(1) HAPPY THIRD! Sunday Morning Transport is hosting a summer celebration which begins with this free read – a story by Scott Lynch: “Selected Scenes from the Ecologies of the Labyrinth”.
July marks our third (We can’t believe it’s been two and a half years!) summer — and we’re celebrating with four great free reads. Yes, you read that right, a whole month of free goodness from The Sunday Morning Transport — by Scott Lynch, Margaret Dunlap, Rachel Hartman, and Paolo Bacigalupi. We hope you love these and all our stories as much as we love bringing them to you on Sundays….
(2) HELP NEEDED TO FIGHT CANCER. “Help R. S. A. Garcia Pay for Cancer Expenses” at GoFundMe. People have been responding generously to R.S.A. Garcia’s urgent call for help in order to afford needed blood tests – the medical reasons for which are detailed in the updates at the link. Garcia recent won a Nebula for the short story, “Tantie Merle and the Farmhand 4200”.
…And thank you all for getting me to $48,000 in just about a week! Amazing!
I still have a way to go to get to $55,000 so I’ve moved my appointments back a week to try to get enough funds to pay for them.
For now, I was able to do some blood tests and I hope that they’ll give clearer answers. My oncologist has also switched some of my meds, but I had to keep taking the Zoladex, so I’m still getting some heart symptoms. Hopefully, we’ll figure out what’s going on there soon.
Please share and donate if you can. The sooner I reach my goal the sooner I can complete my other investigative procedures and work on treatment….
(3) INFORMATION PREVENTION. [Item by Steven French.] The internet has caused the biggest crisis in human communication since the arrival of the printing press, the award-winning dystopian author Naomi Alderman has said. “Naomi Alderman: ‘Whatever happened to talking? We’ve lost the ability to swap ideas’” in the Guardian.
The writer of The Power, a 2016 feminist science fiction novel, said we are living through the “third information crisis”, in which digital communications have eroded in-person communication and entrenched disagreement.
“If you have a person in front of you, you can have a conversation and, ideally, through sharing experience and empathy, you may come to some new position that recognises what you’re both bringing to that conversation,” she said. “This can never happen with a book, TV show, tweet, someone’s ranty YouTube video. Increasingly, I think that leads us to be vulnerable to a kind of fundamentalism, to ‘I’ve got my view and I’m sticking to it’.”

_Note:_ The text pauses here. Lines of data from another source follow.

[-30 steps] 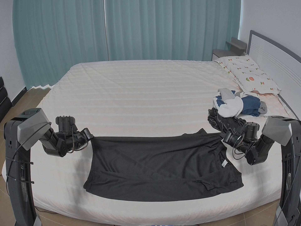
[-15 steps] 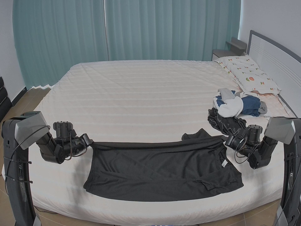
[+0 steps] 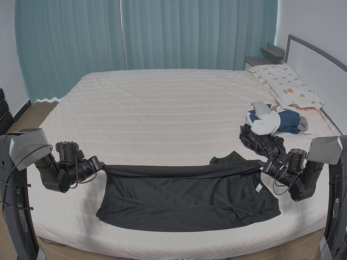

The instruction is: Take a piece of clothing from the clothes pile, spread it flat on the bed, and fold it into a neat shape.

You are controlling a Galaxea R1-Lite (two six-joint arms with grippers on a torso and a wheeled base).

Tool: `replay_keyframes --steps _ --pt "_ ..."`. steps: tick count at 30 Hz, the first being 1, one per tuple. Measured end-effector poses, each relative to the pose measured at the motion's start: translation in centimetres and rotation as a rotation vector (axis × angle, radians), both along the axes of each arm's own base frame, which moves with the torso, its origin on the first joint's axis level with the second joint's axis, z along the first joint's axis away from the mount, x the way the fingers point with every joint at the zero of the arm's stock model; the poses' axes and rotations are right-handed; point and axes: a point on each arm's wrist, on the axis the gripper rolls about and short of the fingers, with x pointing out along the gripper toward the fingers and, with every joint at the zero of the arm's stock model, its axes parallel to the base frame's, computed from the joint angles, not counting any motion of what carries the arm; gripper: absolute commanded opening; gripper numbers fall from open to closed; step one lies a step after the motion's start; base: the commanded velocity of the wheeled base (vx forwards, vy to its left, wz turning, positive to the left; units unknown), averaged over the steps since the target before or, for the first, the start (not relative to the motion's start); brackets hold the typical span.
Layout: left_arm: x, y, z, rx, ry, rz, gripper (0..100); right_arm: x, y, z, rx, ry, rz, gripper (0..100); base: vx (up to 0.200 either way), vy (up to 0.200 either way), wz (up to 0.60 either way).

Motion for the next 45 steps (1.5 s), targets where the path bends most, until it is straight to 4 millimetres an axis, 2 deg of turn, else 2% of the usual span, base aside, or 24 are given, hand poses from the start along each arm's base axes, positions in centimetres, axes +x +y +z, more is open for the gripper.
replay_keyframes --steps 13,31,45 --pt "-2.2 -0.1 -0.4 0.007 0.016 -0.004 0 -3.5 0.2 -0.8 -0.004 0.034 0.024 0 0.0 0.0 0.0" --pt "-6.6 -0.3 -1.9 0.167 0.044 -0.112 0 -6.5 -0.5 -1.8 -0.096 0.118 0.078 0 0.0 0.0 0.0" --pt "-9.0 -0.5 -3.7 0.24 0.067 -0.161 0 -8.4 -0.6 -2.5 -0.15 0.175 0.127 0 0.0 0.0 0.0"
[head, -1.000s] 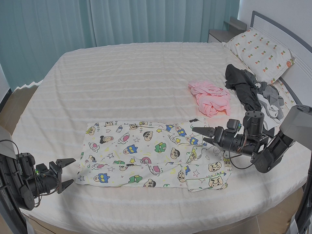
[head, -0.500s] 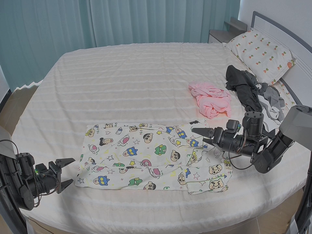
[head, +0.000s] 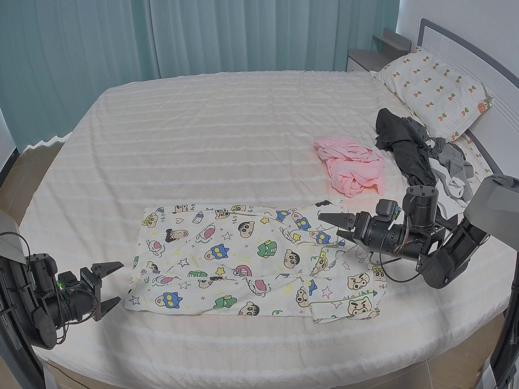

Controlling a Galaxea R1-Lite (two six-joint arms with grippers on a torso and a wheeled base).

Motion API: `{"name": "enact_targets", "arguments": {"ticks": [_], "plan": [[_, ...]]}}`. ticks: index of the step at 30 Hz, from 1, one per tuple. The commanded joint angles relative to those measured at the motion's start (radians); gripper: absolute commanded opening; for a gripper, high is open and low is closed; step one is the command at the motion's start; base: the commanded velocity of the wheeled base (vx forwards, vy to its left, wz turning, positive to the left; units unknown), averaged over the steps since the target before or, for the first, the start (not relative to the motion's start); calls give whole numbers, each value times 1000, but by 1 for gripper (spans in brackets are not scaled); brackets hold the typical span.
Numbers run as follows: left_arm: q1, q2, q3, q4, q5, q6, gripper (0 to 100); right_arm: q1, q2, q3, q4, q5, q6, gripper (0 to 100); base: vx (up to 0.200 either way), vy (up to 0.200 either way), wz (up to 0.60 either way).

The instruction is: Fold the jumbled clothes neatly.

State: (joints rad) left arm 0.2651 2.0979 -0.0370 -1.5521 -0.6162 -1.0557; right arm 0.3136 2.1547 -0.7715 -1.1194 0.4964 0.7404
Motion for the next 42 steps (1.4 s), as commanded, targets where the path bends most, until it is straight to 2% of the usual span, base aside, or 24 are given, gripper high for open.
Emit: {"name": "enact_targets", "arguments": {"ticks": [1, 6, 19, 21, 25, 28, 30, 33, 35, 36, 39, 40, 41, 42], "plan": [[0, -1, 0, 0, 0, 3, 100, 5, 2, 1, 0, 1, 0, 100, 200, 0, 0], [0, -1, 0, 0, 0, 3, 100, 7, 1, 6, 0, 1, -1, 100, 200, 0, 0], [-1, -4, 0, -2, 0, 11, 100, 7, 2, 6, 0, 2, -1, 100, 0, 0, 0], [-4, -15, 2, -3, -5, 54, 100, 13, 1, 8, 0, 1, 0, 100, 0, 0, 0], [-10, -13, -9, -3, -25, 353, 100, 19, -1, 14, -2, 1, -1, 100, 0, 0, 0], [-52, 7, -69, 3, -27, 543, 100, 19, 1, 14, 0, -1, -1, 100, 0, 0, 0], [-61, 8, -78, 6, -27, 569, 100, 19, 1, 14, -2, -1, -1, 100, 0, 0, 0], [-121, 40, -126, 49, -27, 714, 100, 21, 1, 15, -2, -2, -3, 100, 0, 0, 0], [-135, 50, -142, 81, -27, 746, 100, 22, 1, 15, 0, -2, -3, 100, 0, 0, 0], [-149, 59, -190, 170, -25, 800, 100, 25, 2, 15, 0, -2, -3, 100, 0, 0, 0], [-156, 53, -285, 380, -14, 856, 100, 27, 4, 15, 0, -2, -3, 100, 0, 0, 0], [-156, 51, -290, 391, -13, 859, 100, 27, 4, 15, 0, -2, -3, 100, 0, 0, 0], [-155, 45, -342, 523, 29, 904, 100, 28, 4, 23, 0, -2, -4, 100, 0, 0, 0], [-155, 42, -351, 547, 44, 918, 100, 28, 5, 24, -2, -2, -6, 100, 0, 0, 0]]}}
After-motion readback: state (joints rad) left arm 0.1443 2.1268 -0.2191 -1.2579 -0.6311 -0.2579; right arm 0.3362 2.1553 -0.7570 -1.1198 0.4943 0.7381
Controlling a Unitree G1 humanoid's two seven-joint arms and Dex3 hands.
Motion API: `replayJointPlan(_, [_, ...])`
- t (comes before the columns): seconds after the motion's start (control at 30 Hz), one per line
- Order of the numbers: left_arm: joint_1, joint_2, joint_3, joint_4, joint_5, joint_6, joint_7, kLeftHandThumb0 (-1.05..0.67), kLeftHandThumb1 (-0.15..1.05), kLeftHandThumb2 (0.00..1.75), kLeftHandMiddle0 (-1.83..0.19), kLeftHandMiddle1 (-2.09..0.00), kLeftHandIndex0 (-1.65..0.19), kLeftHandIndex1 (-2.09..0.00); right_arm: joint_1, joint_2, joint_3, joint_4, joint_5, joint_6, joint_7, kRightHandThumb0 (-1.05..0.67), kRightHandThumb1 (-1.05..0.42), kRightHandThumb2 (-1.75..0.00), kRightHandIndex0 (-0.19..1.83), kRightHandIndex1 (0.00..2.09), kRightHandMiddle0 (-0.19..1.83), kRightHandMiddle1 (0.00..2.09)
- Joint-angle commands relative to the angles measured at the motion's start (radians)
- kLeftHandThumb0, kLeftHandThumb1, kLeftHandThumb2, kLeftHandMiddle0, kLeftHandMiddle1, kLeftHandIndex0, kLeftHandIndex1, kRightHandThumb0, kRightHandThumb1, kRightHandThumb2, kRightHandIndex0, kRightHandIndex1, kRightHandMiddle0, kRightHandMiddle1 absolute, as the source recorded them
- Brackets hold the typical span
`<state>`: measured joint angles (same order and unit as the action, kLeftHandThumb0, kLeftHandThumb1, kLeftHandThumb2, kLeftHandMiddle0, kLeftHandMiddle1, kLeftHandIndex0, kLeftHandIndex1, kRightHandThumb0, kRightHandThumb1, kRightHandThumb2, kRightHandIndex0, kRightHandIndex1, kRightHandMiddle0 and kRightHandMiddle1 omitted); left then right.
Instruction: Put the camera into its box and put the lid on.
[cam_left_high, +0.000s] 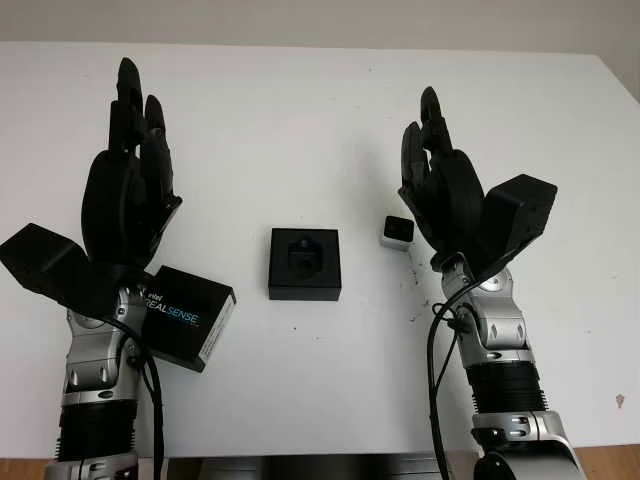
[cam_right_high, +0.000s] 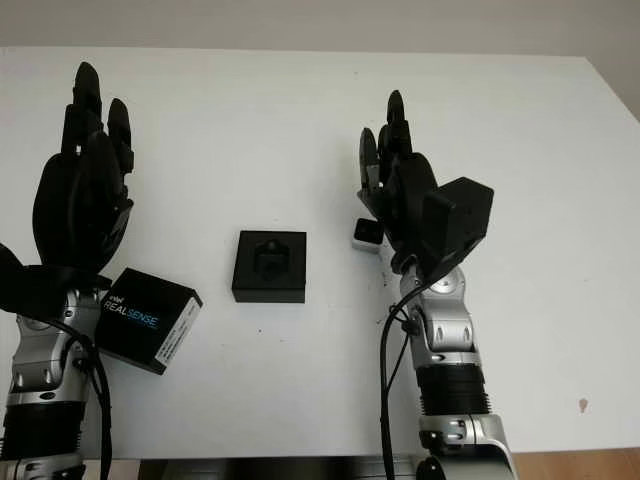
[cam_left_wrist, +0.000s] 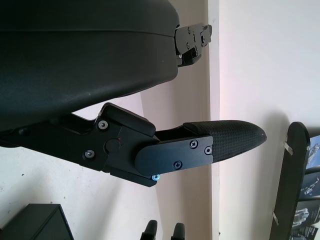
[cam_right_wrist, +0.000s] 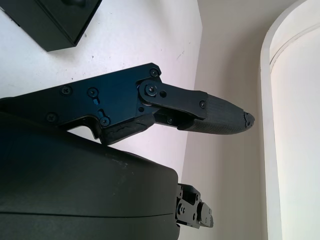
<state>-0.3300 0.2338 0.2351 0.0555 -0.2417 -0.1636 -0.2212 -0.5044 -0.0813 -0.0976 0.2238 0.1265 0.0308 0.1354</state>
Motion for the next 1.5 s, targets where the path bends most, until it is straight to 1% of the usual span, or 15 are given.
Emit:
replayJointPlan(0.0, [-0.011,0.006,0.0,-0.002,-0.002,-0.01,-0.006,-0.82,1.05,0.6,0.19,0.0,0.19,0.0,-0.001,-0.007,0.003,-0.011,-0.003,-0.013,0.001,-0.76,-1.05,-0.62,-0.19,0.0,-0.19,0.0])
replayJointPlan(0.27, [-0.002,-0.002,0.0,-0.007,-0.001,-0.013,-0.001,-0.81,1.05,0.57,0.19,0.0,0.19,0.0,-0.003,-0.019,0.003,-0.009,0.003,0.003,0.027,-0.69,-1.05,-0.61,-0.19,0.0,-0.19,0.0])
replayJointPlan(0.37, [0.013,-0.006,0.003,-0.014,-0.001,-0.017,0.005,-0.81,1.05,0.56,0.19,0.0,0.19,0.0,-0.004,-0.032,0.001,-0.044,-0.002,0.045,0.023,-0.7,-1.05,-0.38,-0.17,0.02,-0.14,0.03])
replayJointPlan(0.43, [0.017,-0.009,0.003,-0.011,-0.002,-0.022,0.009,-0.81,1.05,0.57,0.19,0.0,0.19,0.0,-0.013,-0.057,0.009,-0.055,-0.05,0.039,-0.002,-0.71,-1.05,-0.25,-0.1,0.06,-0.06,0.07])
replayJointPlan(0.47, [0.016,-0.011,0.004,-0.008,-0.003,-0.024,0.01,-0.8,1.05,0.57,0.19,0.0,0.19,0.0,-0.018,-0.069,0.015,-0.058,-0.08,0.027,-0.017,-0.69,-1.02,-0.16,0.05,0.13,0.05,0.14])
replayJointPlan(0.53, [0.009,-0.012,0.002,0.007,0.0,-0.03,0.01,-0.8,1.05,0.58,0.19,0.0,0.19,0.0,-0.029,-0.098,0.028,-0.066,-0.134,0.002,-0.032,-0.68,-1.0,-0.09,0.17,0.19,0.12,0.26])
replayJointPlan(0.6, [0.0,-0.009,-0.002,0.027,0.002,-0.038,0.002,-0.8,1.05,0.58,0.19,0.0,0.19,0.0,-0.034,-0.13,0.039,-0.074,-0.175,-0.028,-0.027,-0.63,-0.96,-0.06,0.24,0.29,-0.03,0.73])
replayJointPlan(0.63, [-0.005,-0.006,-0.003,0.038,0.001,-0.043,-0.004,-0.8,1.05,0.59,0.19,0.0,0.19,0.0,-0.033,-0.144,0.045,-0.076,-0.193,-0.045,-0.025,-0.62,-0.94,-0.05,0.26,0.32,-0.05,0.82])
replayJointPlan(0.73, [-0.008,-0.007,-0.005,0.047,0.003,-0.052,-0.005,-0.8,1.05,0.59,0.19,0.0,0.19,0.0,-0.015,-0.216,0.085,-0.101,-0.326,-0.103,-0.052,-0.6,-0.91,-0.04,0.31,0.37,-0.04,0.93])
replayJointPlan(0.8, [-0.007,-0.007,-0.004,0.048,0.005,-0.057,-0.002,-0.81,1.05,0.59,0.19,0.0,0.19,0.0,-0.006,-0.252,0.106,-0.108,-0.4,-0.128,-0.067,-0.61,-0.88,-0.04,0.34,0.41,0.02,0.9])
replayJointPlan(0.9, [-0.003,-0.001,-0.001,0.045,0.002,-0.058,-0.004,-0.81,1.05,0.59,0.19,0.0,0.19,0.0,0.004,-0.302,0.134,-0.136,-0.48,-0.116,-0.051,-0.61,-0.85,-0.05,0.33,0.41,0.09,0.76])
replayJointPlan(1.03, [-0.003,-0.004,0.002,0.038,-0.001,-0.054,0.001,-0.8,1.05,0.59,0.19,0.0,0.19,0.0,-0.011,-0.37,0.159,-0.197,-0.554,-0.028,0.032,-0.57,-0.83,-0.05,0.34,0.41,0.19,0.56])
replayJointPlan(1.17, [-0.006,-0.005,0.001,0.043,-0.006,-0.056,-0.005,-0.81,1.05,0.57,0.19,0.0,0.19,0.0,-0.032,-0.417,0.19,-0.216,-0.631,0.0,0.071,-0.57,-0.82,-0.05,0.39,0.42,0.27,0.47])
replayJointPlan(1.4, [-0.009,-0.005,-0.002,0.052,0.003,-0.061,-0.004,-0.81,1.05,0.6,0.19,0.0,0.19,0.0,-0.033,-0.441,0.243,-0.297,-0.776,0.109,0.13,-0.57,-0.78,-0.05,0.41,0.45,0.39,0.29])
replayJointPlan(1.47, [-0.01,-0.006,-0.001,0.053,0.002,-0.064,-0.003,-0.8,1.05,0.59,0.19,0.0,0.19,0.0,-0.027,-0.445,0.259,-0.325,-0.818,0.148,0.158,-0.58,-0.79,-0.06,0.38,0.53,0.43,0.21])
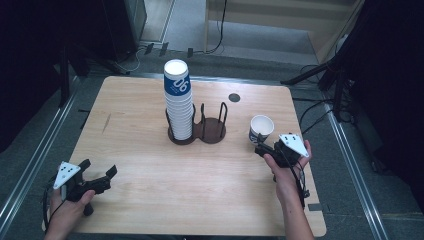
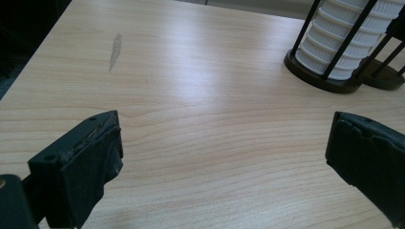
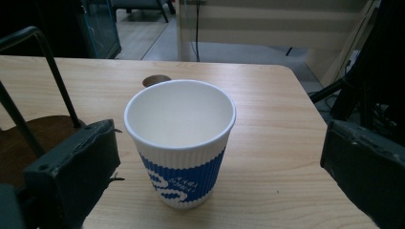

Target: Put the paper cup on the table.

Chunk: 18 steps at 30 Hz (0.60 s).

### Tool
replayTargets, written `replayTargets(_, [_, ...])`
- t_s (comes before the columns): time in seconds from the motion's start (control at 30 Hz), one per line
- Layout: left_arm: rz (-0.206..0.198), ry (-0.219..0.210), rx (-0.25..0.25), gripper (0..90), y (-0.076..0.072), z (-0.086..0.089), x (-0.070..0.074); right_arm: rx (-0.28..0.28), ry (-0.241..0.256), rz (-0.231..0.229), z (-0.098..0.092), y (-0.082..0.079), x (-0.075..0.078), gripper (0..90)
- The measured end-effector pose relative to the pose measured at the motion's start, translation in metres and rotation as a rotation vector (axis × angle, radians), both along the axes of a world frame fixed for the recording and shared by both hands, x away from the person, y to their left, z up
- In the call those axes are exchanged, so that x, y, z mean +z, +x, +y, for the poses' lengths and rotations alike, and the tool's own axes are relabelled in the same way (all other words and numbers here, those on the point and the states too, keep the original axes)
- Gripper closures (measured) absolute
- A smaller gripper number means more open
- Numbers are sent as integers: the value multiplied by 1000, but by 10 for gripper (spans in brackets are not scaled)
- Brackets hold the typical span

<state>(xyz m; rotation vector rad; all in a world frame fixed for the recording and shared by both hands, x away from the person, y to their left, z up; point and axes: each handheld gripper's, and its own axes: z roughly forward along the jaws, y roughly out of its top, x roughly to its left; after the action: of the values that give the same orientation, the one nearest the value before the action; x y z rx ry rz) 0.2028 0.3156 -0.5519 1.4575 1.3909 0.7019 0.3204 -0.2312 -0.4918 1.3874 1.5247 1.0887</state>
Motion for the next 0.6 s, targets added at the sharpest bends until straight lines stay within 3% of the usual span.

Alderman is exploring the impact of the internet on human communication for a new five-part documentary series for BBC Radio 4, The Third Information Crisis, which begins tomorrow….
(4) BID ON BLOCH’S HUGO. Robert Bloch’s 1959 HUGO AWARD for Best Short Story is up for bids on eBay. Of added interest is that the seller is “Official Dave Hester Store” – Hester being one of the regulars on the old Storage Wars show.
17th World S F Convention 1959 HUGO AWARD – Best Short Story 1958 – THE HELLBOUND TRAIN by Robert Bloch Trophy
We believe this award came from Mr. Robert Bloch estate.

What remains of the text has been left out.